Pay-for-performance plans grew up with and remain closely related to advances in health care information technology. It was the arrival of health care “report cards,” such as the National Committee on Quality Assurance’s Health Plan Employer Data and Information Set (HEDIS) standards that allowed comparisons between HMOs. HEDIS is a set of standardized performance measures designed to ensure that purchasers and consumers have information to compare managed health care plans.
“So far, participating in these programs — both quality reporting and pay for performance — is voluntary but as the quality comparisons and pay for performance programs gain steam, that may change,” Mendoza said. “Those quality measures have been collected and disclosed for years, but now adding financial incentives to the outcomes, things are starting to speed up.”
Some physicians and consumer groups have expressed concerns that P4P programs could in effect penalize doctors who care for “non-ideal” patient populations — poorer, less educated patients, some of whom have less time or inclination to attend to health needs. The scorecard could show that these patients didn’t get their immunizations on time or didn’t show up for cancer screenings or diabetes tests. Doctors serving these patients would have lower performance outcomes, and the incentives for doctors to practice in less-affluent areas would diminish.

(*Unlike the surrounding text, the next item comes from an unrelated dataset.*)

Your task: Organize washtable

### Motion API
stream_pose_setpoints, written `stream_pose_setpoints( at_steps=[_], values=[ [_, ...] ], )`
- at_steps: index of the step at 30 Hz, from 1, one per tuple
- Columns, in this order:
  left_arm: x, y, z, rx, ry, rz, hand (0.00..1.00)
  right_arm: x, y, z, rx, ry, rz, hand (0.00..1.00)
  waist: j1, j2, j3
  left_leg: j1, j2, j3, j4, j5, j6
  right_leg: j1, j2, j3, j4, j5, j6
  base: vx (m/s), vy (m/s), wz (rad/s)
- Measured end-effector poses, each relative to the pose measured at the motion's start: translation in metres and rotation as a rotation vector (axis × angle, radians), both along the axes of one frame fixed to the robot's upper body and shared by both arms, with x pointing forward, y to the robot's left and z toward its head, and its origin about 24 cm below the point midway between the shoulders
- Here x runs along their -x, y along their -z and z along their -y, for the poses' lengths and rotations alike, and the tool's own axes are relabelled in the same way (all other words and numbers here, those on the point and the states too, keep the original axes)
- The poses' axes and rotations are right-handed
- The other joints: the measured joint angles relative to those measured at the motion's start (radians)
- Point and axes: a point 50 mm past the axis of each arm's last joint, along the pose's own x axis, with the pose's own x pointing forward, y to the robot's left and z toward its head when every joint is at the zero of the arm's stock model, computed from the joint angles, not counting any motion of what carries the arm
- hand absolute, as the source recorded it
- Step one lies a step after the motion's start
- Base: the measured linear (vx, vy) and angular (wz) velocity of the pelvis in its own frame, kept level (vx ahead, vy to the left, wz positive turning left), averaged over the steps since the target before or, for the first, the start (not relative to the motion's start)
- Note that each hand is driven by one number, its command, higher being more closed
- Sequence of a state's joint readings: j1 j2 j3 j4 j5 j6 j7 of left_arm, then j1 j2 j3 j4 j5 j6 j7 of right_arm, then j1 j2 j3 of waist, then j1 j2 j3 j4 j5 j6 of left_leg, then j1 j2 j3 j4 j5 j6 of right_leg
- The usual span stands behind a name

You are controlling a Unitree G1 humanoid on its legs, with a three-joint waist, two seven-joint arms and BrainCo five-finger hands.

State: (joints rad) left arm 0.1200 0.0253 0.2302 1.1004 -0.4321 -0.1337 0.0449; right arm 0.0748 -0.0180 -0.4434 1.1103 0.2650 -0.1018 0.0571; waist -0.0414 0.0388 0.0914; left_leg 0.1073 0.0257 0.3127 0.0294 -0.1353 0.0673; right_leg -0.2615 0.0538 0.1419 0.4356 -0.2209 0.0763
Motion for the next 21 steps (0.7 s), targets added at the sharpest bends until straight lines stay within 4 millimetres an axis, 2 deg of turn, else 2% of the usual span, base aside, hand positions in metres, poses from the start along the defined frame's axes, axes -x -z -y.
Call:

Some also are concerned that performance money — some call it “bonus money” — will reduce the amount of money available for other health care needs.
Ron Bangasser — a family physician in Redlands, past president of the California Medical Association and chairman of Integrated Healthcare Association’s technical committee — said P4P is here to stay and the medical community should not only get used to it, it should embrace the idea because it improves quality of care.
“It’s not the amount of money so much as good measures and a little bit of money,” Bangasser told the American Academy of Family Physicians. “If I don’t believe the measures are worth it, I ain’t gonna play. And the pay-outs have to be from new money. It can’t be money taken away from all of us or some of us as a stick, it has to be all carrot.
“Right now, the more you do, the more you get paid,” Bangasser told the Academy. “The more you do poorly, the more you get paid. We’re trying to make a small change in that perverse system,” he said.
Changes have appeared quickly.
After the first full year of its statewide program, IHA statistics showed that 35,000 more California women received breast cancer screenings, almost 150,000 more women received cervical cancer screenings, about 10,000 more children received immunizations and 18,000 more people received diabetes tests.
And more changes are coming, in patient care as well as to the program’s structure, according to IHA’s forecast. The association’s goals for the next five years of P4P are to “increase incentive payments proportional to improvements in performance outcomes; aggressively develop and expand the performance measurement set; strengthen pay for performance administration to support an increasingly sophisticated program; and further develop public reporting, research and public relations.”
IHA’s written report on the first five years and strategic plan for the next five years concludes:
“While California’s pay-for-performance program faces significant challenges, it is ripe with opportunity. Indeed, it is the biggest pay for performance program in the country, and is the model for other regional programs, as well as for adoption by the Center for Medicare and Medicaid Services. While the program continues to grow and evolve, one factor stays constant: its success depends on continued collaboration.”